Opinion
2000-06194
Argued November 15, 2001
December 3, 2001.
In an action to recover damages for medical malpractice, etc., the plaintiffs appeal from a judgment of the Supreme Court, Suffolk County (Oshrin, J.), entered June 1, 2000, which, upon an order of the same court dated April 28, 2000, inter alia, granting the defendant's motion pursuant to CPLR 4401 for judgment as a matter of law, is in favor of the defendant and against them, dismissing the complaint.
Perecman Dersovitz, P.C., New York, N.Y. (Cyril Baines of counsel), for appellants.
Fumuso Kelly DeVerna Snyder Swart Farrell, LLP (Mauro Goldberg Lilling, LLP, Great Neck, N Y [Barbara D. Goldberg and Christopher Simone] of counsel), for respondent.
Before: HOWARD MILLER, J.P., SANDRA L. TOWNES, STEPHEN G. CRANE, BARRY A. COZIER, JJ.
DECISION ORDER
ORDERED that the judgment is affirmed, with costs.

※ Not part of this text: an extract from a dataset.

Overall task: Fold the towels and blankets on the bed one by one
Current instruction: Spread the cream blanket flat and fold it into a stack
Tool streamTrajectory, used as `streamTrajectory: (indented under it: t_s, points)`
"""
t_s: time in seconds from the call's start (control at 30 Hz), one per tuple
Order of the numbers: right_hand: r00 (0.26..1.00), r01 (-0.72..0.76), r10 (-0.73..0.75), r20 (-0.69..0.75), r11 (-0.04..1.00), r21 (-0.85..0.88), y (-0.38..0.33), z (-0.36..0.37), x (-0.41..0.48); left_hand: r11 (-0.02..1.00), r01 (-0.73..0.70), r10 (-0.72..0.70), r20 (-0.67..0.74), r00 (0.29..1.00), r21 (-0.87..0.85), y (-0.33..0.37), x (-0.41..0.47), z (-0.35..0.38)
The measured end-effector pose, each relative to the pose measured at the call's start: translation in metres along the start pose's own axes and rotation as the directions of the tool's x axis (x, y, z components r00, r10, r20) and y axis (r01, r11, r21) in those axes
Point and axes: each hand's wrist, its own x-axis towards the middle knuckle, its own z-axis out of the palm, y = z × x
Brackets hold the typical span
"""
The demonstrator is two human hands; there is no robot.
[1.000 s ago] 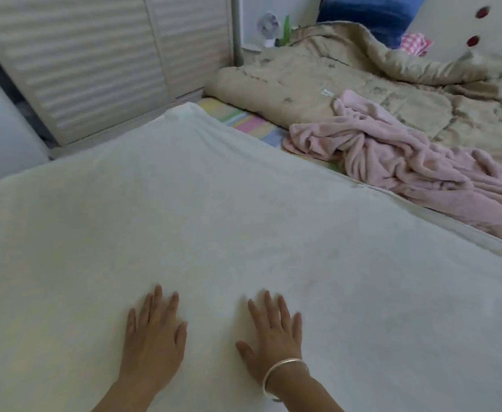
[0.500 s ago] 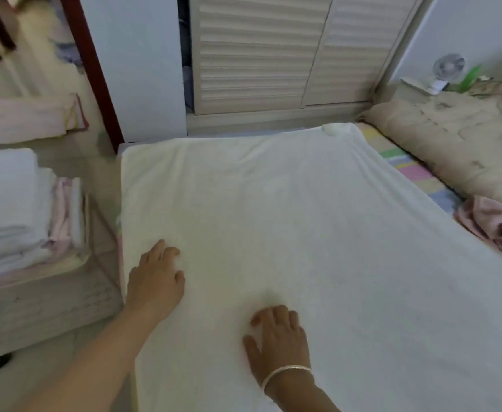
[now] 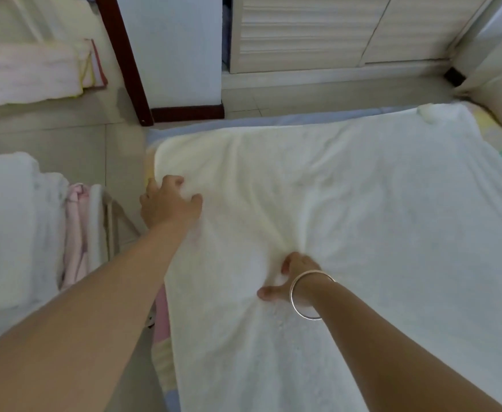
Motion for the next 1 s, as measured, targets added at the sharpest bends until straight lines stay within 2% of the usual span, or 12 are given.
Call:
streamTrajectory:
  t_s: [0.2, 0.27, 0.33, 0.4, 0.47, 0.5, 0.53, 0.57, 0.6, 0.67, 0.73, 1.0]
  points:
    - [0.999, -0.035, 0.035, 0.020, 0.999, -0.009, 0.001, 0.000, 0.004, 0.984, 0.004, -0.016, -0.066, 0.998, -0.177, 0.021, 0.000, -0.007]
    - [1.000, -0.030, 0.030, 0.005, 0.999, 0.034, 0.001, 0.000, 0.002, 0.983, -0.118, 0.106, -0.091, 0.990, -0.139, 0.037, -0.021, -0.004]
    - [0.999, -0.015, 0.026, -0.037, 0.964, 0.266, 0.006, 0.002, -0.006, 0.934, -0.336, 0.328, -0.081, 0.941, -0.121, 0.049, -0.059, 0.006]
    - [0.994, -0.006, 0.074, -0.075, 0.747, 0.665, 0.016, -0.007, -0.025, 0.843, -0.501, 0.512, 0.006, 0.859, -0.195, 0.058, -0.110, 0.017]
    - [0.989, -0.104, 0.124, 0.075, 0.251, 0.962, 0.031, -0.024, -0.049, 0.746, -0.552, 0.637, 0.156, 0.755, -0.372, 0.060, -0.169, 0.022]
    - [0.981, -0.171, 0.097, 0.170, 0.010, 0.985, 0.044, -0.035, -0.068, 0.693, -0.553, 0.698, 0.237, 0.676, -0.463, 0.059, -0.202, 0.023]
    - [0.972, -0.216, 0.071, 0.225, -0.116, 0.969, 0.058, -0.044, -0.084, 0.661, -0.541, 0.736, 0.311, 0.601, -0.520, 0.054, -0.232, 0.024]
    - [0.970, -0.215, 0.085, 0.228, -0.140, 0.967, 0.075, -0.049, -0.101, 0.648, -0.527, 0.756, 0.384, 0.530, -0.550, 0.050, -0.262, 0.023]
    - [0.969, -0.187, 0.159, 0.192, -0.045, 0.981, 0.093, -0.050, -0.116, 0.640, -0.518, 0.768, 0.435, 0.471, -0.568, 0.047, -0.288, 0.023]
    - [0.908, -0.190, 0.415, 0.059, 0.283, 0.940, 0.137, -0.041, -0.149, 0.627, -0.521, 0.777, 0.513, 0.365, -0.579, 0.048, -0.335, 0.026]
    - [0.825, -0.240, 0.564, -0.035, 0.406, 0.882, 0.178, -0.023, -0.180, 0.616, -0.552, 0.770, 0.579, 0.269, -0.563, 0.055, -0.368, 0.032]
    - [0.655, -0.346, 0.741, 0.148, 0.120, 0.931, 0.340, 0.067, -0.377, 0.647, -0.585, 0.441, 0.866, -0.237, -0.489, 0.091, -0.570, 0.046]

The plaintiff Sally Migliaccio (hereinafter the plaintiff), complaining of a severe headache, went to the emergency room of the defendant, Good Samaritan Hospital (hereinafter the hospital). She was released from the hospital after the headache improved, but returned a few hours later with the same complaint. The hospital contacted a neurologist approximately five hours after the plaintiff's return. Upon examining the plaintiff, the neurologist determined that the plaintiff had suffered an intracranial hemorrhage. With treatment, the plaintiff's neurological symptoms resolved themselves within four months. However, the plaintiff subsequently began experiencing seizures. After epilepsy surgery, the plaintiff is now seizure-free with medication.
The only issue raised on appeal is whether the hospital's delay in contacting the neurologist was a departure from good and accepted medical practice and whether that departure was the proximate cause of a more substantial injury sustained by the plaintiff. There was sufficient evidence for the jury to conclude that the hospital departed from good and accepted medical practice in failing to contact the neurologist five hours earlier. However, there is no rational process by which, on the basis of the evidence, the jury could have concluded that the plaintiff suffered a more substantial injury as a result of the delay (see, Pellew v. Goldstein, 279 A.D.2d 512; Lyons v. McCauley, 252 A.D.2d 516; cf., Minelli v. Good Samaritan Hosp., 213 A.D.2d 705). The trial court properly granted the hospital's motion because there was no expert testimony causally linking the delay with any injury that was separate and apart from the underlying injury caused by the hemorrhage itself.
H. MILLER, J.P., TOWNES, CRANE and COZIER, JJ., concur.